Não é muito difícil descobrir que o esportista amador buscava, na verdade, uma substância proibida, o chamado doping.

Todos os atletas profissionais um dia foram chamados de amadores. A maioria deles já treinou em clubes pequenos, clubes da região onde moravam, até que um dia foram descobertos e passaram a ser chamados de profissionais.

As notícias sobre o uso de doping nos esportes de alto rendimento têm incentivado o aumento do uso de substâncias proibidas por atletas amadores, apesar das conseqüências por vezes devastadoras nas carreiras dos esportistas famosos. O último caso foi o da nadadora Rebeca Gusmão, que foi banida do esporte pela Federação Internacional de Natação, após ser flagrada duas vezes em exames antidoping: em 2006, no troféu José Kinkel de Natação e, em 2007 nos Jogos Pan-Americanos do Rio.

O prof. Cláudio Zanin Eduardo, da Secretaria Municipal de Esportes de Santos Semes, explica o objetivo da punição dos atletas profissionais foi além do sentido literal da palavra. "Essa punição pode prejudicar uma carreira inteira. Porém, seu objetivo é também o de coibir a utilização desses produtos por parte dos atletas, tanto profissionais, como amadores."

Bernardino Santi, médico traumatologista e Coordenador Estadual de Doping da Confederação Brasileira de Futebol CBF, em entrevista ao médico Drauzio Varella, afirma: "É preciso entender que os atletas de campeonatos mundiais representam apenas 1% da população de esportistas e sobre eles é exercido intenso controle externo. O problema maior está nas pessoas que vão às academias em busca de melhor condicionamento físico. Sabendo que os atletas de ponta utilizam determinadas substâncias, optam por usá-las sem se preocupar em receber orientação, nem com os malefícios que tais drogas causam no organismo.

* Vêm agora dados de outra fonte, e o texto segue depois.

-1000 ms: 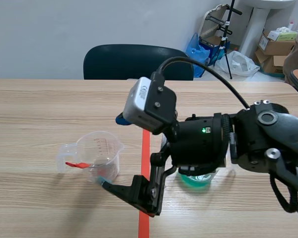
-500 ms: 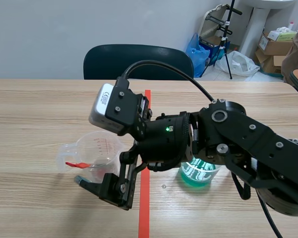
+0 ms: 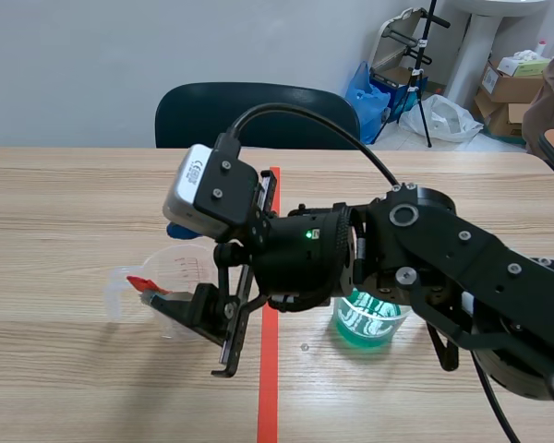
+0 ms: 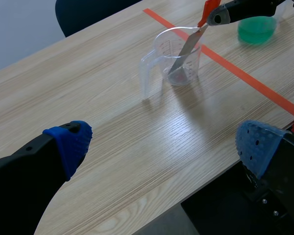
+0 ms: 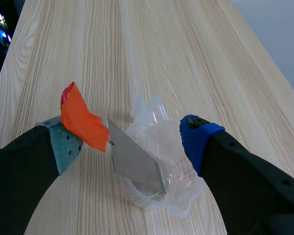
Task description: Do the redox reaction experiment
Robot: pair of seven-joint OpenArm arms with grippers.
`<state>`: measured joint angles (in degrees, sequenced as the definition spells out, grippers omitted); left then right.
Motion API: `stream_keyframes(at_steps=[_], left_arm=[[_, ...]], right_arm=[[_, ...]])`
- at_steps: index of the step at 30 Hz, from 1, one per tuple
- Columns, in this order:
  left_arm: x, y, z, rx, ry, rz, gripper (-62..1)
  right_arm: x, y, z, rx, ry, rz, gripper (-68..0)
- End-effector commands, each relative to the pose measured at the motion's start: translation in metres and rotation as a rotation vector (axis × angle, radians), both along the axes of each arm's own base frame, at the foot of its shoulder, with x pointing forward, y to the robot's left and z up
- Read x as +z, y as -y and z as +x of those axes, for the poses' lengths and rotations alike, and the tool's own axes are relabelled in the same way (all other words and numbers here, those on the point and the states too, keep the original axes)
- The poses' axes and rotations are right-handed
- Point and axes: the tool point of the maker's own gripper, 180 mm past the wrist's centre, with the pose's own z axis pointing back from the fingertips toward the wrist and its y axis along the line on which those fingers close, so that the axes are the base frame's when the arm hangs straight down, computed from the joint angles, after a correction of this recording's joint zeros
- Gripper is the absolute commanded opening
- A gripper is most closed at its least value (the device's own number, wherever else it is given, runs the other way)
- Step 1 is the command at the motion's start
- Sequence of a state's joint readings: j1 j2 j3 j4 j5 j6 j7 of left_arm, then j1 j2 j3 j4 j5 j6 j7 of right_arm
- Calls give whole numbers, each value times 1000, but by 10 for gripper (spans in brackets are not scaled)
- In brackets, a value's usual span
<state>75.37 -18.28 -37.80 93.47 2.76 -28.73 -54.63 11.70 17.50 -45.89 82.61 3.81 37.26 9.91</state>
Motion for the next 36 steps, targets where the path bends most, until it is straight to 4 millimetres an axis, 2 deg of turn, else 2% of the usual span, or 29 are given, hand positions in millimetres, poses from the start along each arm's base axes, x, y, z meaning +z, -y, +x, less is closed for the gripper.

Hoje, está muito em moda falar dos esteróides anabolizantes e todo o mundo sabe que, nas academias, eles se tornaram uma febre. Criados com finalidade terapêutica para tratamento de determinadas patologias, mas usados por jovens que buscam um corpo perfeito, resultaram em conseqüências lastimáveis em muitos casos".

O profº. Cláudio Zanin comenta que os resultados da utilização dessas substâncias proibidas é apenas temporário. "Como acontece com o uso de qualquer outra droga, os resultados, em termos de performance, diminuem ou cessam quando a sua administração é interrompida. Porém, os efeitos colaterais podem, por muitas vezes, ser permanentes, podendo desencadear diversos problemas de saúde."

Casos Graves - Em 2004, seis pessoas foram internadas após o uso do medicamento Estigor para animais, que combina o esteróide anabolizante nandrolona e o complexo vitamínico ADE. Dois deles eram jovens de 15 e 21 anos, que foram internados em estado grave na UTI do Hospital de Base de Brasília após o consumo das substâncias proibidas visando o crescimento de seus músculos.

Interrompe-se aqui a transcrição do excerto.